**What the task requires:** The reply is to contain the full listing, repeated exactly, with pictures left out.

**Data:**
--*--

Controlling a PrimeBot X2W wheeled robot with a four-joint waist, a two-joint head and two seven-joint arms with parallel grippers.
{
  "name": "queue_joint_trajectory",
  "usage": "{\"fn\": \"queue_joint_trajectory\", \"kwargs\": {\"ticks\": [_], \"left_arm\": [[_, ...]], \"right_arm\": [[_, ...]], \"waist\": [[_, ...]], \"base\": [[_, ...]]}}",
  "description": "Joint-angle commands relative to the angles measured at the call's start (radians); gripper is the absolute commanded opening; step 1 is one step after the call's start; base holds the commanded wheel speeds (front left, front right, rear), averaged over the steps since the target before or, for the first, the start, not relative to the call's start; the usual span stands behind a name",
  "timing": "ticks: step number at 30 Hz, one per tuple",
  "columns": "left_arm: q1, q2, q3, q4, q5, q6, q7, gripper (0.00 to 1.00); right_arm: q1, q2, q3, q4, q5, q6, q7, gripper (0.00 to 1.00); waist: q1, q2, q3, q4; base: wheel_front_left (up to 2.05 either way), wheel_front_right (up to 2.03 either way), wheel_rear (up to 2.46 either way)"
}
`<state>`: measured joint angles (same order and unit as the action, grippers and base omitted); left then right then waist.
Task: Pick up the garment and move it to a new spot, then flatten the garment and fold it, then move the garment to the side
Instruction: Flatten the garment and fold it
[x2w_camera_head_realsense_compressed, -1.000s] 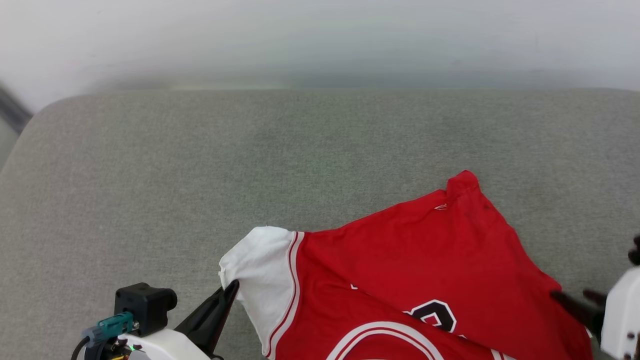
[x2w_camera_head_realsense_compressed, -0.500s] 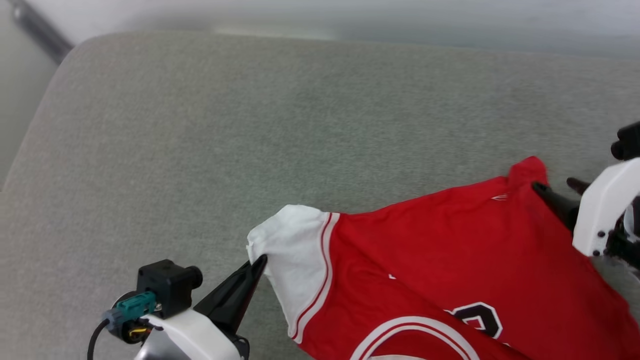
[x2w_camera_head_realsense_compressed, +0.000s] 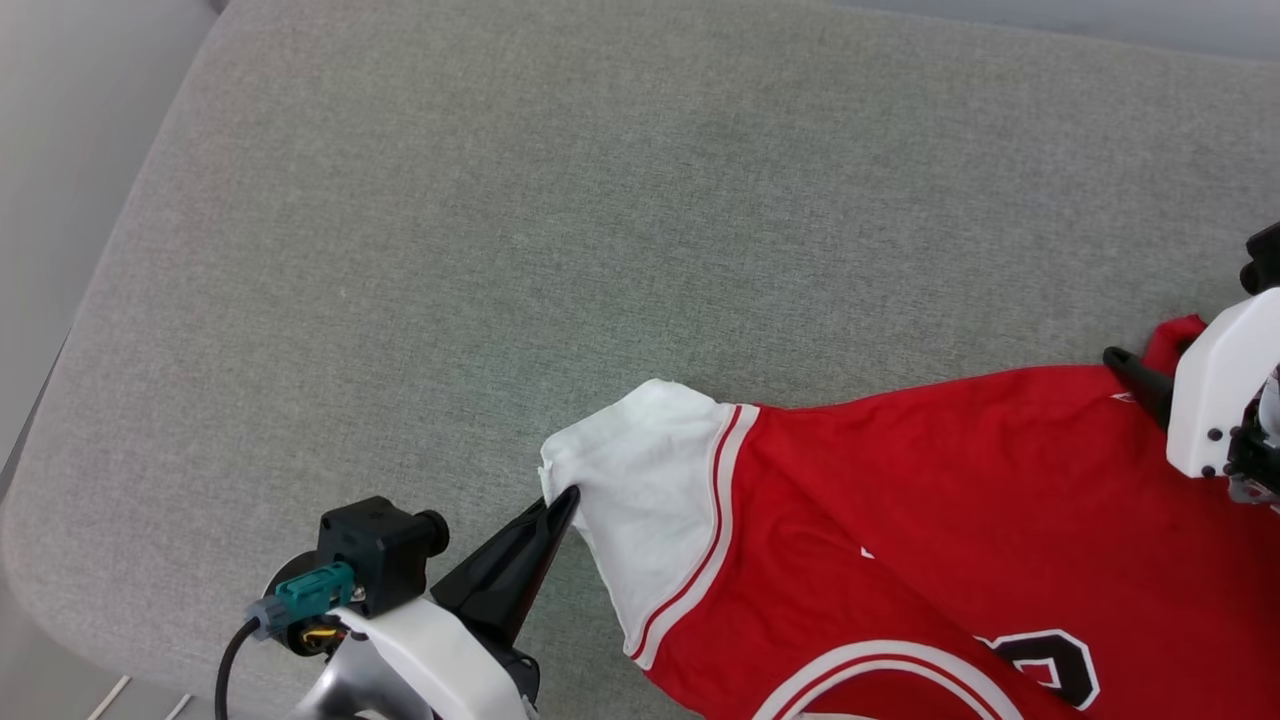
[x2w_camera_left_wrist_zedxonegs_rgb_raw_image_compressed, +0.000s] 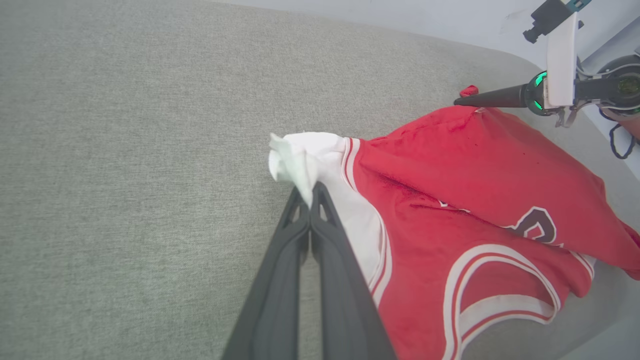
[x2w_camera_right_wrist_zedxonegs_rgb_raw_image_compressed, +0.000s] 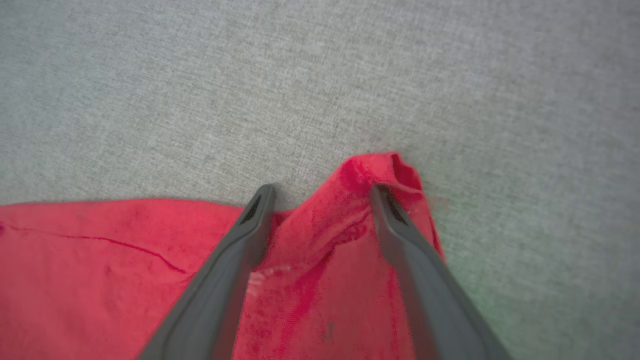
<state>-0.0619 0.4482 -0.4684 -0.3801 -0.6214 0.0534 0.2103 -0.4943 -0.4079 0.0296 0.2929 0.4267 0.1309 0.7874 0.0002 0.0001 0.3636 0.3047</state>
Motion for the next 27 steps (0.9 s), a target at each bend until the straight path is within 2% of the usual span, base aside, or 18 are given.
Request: {"fn": "queue_joint_trajectory", "kwargs": {"ticks": [1, 4, 6, 7, 17, 27], "left_arm": [[-0.013, -0.005, 0.0, 0.005, 0.002, -0.004, -0.007, 0.0], [-0.017, -0.006, -0.002, 0.011, 0.001, -0.008, -0.011, 0.0], [-0.02, -0.006, -0.002, 0.015, -0.001, -0.008, -0.013, 0.0], [-0.021, -0.005, -0.001, 0.018, -0.003, -0.008, -0.014, 0.0], [-0.001, 0.022, 0.023, 0.023, -0.008, 0.006, -0.013, 0.0], [-0.017, 0.089, 0.112, -0.038, -0.002, 0.029, -0.024, 0.0]], "right_arm": [[-0.001, 0.001, 0.013, 0.034, 0.0, 0.0, 0.0, 1.0], [0.007, -0.003, 0.035, 0.068, 0.004, 0.0, 0.015, 1.0], [0.013, -0.006, 0.046, 0.087, 0.009, 0.0, 0.032, 0.05], [0.014, -0.009, 0.052, 0.094, 0.009, 0.0, 0.04, 0.0], [-0.027, -0.01, 0.032, 0.094, 0.02, -0.001, -0.021, 0.0], [-0.073, -0.029, 0.04, -0.035, 0.105, 0.0, -0.075, 0.0]], "waist": [[-0.0002, -0.0001, 0.01, 0.01], [-0.0002, -0.0001, 0.016, 0.016], [-0.0002, -0.0001, 0.016, 0.017], [-0.0002, -0.0001, 0.015, 0.017], [-0.0002, -0.0001, -0.064, -0.023], [-0.0002, -0.0001, -0.21, -0.125]], "base": [[0.0, 0.0, 0.0], [0.0, 0.0, 0.0], [0.0, 0.0, 0.0], [0.0, 0.0, 0.0], [0.0, 0.0, 0.0], [0.0, 0.0, 0.0]]}}
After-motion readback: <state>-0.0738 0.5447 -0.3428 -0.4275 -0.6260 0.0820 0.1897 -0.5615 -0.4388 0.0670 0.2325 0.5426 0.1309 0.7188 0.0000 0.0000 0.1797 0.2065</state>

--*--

**Task response:**
Controlling a PrimeBot X2W wheeled robot with a four-joint waist, a two-joint head and two seven-joint arms with parallel grippers.
{
  "name": "queue_joint_trajectory",
  "usage": "{\"fn\": \"queue_joint_trajectory\", \"kwargs\": {\"ticks\": [_], \"left_arm\": [[_, ...]], \"right_arm\": [[_, ...]], \"waist\": [[_, ...]], \"base\": [[_, ...]]}}",
  "description": "Joint-angle commands relative to the angles measured at the call's start (radians); gripper is the absolute commanded opening; step 1 is one step after the call's start; base holds the commanded wheel speeds (front left, front right, rear), averaged over the steps since the target before or, for the first, the start, not relative to the call's start; the usual span stands behind a name",
  "timing": "ticks: step number at 30 Hz, one per tuple",
  "columns": "left_arm: q1, q2, q3, q4, q5, q6, q7, gripper (0.00 to 1.00); right_arm: q1, q2, q3, q4, q5, q6, q7, gripper (0.00 to 1.00); waist: q1, q2, q3, q4; base: wheel_front_left (up to 2.05 either way), wheel_front_right (up to 2.03 either way), wheel_rear (up to 2.46 either way)"
}
`<state>`: measured joint angles (same order and unit as the action, grippers and base omitted); left then right then waist.
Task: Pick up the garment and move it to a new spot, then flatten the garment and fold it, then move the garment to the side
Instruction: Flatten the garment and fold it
[x2w_camera_head_realsense_compressed, -1.000s] 
[x2w_camera_head_realsense_compressed, -0.500s] 
[x2w_camera_head_realsense_compressed, +0.000s] 
[x2w_camera_left_wrist_zedxonegs_rgb_raw_image_compressed, +0.000s] 
[x2w_camera_right_wrist_zedxonegs_rgb_raw_image_compressed, +0.000s] 
<state>-0.0619 0.4482 -0.4684 -0.3801 -0.6214 0.0534 0.2103 -0.4943 -0.4079 0.0296 0.2929 0.4267 0.1309 0.7874 0.0002 0.0001 0.3636 0.3047</state>
Motion for the next 27 steps (0.9 s), a target at each bend until the straight path is within 2% of the usual span, base aside, or 18 are given.
Request: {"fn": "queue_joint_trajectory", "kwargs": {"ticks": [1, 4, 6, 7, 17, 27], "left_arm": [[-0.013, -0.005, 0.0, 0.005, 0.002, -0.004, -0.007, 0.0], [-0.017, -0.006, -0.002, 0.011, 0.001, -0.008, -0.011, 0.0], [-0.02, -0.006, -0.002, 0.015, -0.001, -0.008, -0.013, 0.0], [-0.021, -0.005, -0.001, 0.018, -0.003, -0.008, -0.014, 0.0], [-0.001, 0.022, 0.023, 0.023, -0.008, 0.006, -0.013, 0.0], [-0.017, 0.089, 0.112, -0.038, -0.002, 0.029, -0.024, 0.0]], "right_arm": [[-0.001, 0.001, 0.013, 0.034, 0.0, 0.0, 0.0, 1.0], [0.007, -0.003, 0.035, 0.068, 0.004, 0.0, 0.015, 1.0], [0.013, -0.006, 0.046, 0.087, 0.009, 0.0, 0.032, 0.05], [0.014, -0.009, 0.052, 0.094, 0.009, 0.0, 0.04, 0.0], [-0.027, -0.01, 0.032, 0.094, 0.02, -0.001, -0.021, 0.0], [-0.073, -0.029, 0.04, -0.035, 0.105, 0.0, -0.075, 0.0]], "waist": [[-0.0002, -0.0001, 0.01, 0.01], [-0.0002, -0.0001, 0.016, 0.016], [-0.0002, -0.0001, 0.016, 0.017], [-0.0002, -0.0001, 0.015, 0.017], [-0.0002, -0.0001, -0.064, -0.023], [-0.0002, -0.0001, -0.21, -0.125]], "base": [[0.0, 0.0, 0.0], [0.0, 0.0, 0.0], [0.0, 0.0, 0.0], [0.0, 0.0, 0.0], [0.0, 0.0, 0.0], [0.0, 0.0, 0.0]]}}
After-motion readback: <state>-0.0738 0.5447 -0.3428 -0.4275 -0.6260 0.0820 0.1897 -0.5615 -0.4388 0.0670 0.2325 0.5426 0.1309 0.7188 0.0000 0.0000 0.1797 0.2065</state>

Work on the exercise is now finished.